From c70e847bc40cb58c8be90410f1b59cad04cfc703 Mon Sep 17 00:00:00 2001
From: SubmarinePhantom <liuxiyao223@huawei.com>
Date: Tue, 16 Apr 2024 14:09:46 +0800
Subject: [PATCH] =?UTF-8?q?CVE-2024-25670=20wpa=20=E5=AE=89=E5=85=A8?=
 =?UTF-8?q?=E6=BC=8F=E6=B4=9Epatch?=
MIME-Version: 1.0
Content-Type: text/plain; charset=UTF-8
Content-Transfer-Encoding: 8bit

Signed-off-by: SubmarinePhantom <liuxiyao223@huawei.com>
Change-Id: If7369fa8792363570d115cd48b870f9b6e1edcfc
---
 .../src/eap_peer/eap_config.h                 |  8 ++++
 .../src/eap_peer/eap_peap.c                   | 40 +++++++++++++++++--
 .../src/eap_peer/eap_tls_common.c             |  6 +++
 .../src/eap_peer/eap_tls_common.h             |  5 +++
 .../wpa_supplicant/wpa_supplicant.conf        |  7 ++++
 5 files changed, 63 insertions(+), 3 deletions(-)

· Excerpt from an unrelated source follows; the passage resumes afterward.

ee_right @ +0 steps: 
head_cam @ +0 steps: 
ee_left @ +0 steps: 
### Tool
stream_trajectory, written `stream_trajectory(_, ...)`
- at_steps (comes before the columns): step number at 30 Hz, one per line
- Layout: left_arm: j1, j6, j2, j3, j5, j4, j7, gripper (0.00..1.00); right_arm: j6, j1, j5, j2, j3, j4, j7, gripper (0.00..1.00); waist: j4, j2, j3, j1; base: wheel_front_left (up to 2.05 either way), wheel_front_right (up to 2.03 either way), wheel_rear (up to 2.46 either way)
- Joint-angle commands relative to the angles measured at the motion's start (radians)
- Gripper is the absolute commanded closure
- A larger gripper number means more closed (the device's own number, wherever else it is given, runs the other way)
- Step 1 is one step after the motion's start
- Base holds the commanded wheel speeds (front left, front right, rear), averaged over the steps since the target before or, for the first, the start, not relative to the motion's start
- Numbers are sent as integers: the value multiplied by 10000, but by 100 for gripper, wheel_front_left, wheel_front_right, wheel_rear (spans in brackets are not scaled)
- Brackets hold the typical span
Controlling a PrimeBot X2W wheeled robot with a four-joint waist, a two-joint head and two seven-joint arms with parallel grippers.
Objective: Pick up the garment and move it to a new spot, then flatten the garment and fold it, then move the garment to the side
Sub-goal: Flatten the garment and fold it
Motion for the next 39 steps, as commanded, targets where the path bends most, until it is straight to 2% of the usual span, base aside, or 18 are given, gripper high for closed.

diff --git a/wpa_supplicant-2.9_standard/src/eap_peer/eap_config.h b/wpa_supplicant-2.9_standard/src/eap_peer/eap_config.h
index 583e16a..1321541 100644
--- a/wpa_supplicant-2.9_standard/src/eap_peer/eap_config.h
+++ b/wpa_supplicant-2.9_standard/src/eap_peer/eap_config.h
@@ -484,6 +484,14 @@ struct eap_peer_config {
 	 * 1 = use cryptobinding if server supports it
 	 * 2 = require cryptobinding
 	 *
+	 * phase2_auth option can be used to control Phase 2 (i.e., within TLS
+	 * tunnel) behavior for PEAP:
+	 * 0 = do not require Phase 2 authentication
+	 * 1 = require Phase 2 authentication when client certificate
+	 *  (private_key/client_cert) is no used and TLS session resumption was
+	 *  not used (default)
+	 * 2 = require Phase 2 authentication in all cases
+	 *
 	 * EAP-WSC (WPS) uses following options: pin=Device_Password and
 	 * uuid=Device_UUID
 	 *
diff --git a/wpa_supplicant-2.9_standard/src/eap_peer/eap_peap.c b/wpa_supplicant-2.9_standard/src/eap_peer/eap_peap.c
index 12e30df..6080697 100644
--- a/wpa_supplicant-2.9_standard/src/eap_peer/eap_peap.c
+++ b/wpa_supplicant-2.9_standard/src/eap_peer/eap_peap.c
@@ -67,6 +67,7 @@ struct eap_peap_data {
 	u8 cmk[20];
 	int soh; /* Whether IF-TNCCS-SOH (Statement of Health; Microsoft NAP)
 		  * is enabled. */
+	enum { NO_AUTH, FOR_INITIAL, ALWAYS } phase2_auth;
 };
 
 
@@ -114,6 +115,19 @@ static void eap_peap_parse_phase1(struct eap_peap_data *data,
 		wpa_printf(MSG_DEBUG, "EAP-PEAP: Require cryptobinding");
 	}
 
+	if (os_strstr(phase1, "phase2_auth=0")) {
+		data->phase2_auth = NO_AUTH;
+		wpa_printf(MSG_DEBUG,
+			   "EAP-PEAP: Do not require Phase 2 authentication");
+	} else if (os_strstr(phase1, "phase2_auth=1")) {
+		data->phase2_auth = FOR_INITIAL;
+		wpa_printf(MSG_DEBUG,
+			   "EAP-PEAP: Require Phase 2 authentication for initial connection");
+	} else if (os_strstr(phase1, "phase2_auth=2")) {
+		data->phase2_auth = ALWAYS;
+		wpa_printf(MSG_DEBUG,
+			   "EAP-PEAP: Require Phase 2 authentication for all cases");
+	}
 #ifdef EAP_TNC
 	if (os_strstr(phase1, "tnc=soh2")) {
 		data->soh = 2;
@@ -142,6 +156,7 @@ static void * eap_peap_init(struct eap_sm *sm)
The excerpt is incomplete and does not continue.